I fall asleep and dream I come to the foot of those enchanted stairs, where for my little companion and me stupid law and irksome restraint ceased, and the liberty we craved began. Then, once more, Willy and I, whose hands will never meet again on earth, mount hand in hand to the region we loved.

We drove with our father and mother to the station, and, coming back, found we had the tiresome formality of our nursery tea to get through before we were free to make tracks for our happy hunting-ground above.

The young man was waiting there, before his open window, his hands in his trousers-pockets. We tore down the screen, flung up our own window. "Have you got it?" we called to him, breathlessly. "Is it there? The kitten?"

It was in his coat-pocket; a little sandy kitten which trembled exceedingly through all its fluffy fur, and piteously mewed. He held it forth to us, finger and thumb about its tiny neck, across the narrow way; but stretch as far as we could we could not reach it.
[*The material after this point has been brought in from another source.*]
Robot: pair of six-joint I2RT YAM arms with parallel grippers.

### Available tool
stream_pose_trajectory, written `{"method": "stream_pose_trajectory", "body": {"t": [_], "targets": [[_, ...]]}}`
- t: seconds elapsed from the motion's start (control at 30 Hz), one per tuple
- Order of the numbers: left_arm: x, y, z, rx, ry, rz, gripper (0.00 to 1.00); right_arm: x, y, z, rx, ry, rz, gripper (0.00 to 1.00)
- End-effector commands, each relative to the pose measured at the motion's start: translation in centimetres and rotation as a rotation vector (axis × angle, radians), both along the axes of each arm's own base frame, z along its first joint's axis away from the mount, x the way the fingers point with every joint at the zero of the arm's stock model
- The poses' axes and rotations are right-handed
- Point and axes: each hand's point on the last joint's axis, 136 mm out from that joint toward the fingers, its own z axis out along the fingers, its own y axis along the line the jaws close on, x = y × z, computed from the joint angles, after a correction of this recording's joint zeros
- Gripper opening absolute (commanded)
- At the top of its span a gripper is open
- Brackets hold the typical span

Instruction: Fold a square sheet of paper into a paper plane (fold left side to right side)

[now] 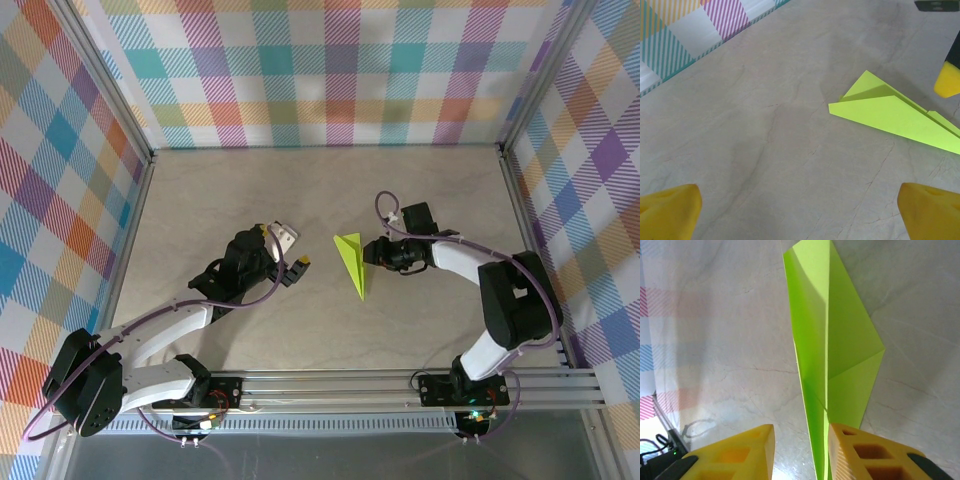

Willy undertook to catch it if it were thrown, but the young man said that for worlds he would not endanger the life of the kitten, and I implored him to run no risks.

"What is that standing up by the side of your bed?" Willy asked him, pointing. "It was not there before—that long board?"

It was a plank, the young man informed us. He was going to make it into a box. He was a carpenter by trade. Didn't we know it?

We told him no, and artlessly informed him we had thought he was a gentleman, assuring him politely at the same time we were glad he was not.

Then Willy suggested that the plank should bridge the space from his room to ours, and that the kitten should be induced to walk on it.

The young man welcomed the idea as an excellent one, but feared when Kitty saw the great depth below she might turn giddy and fall. Done in the dark, now, she would not see, nor have any fear.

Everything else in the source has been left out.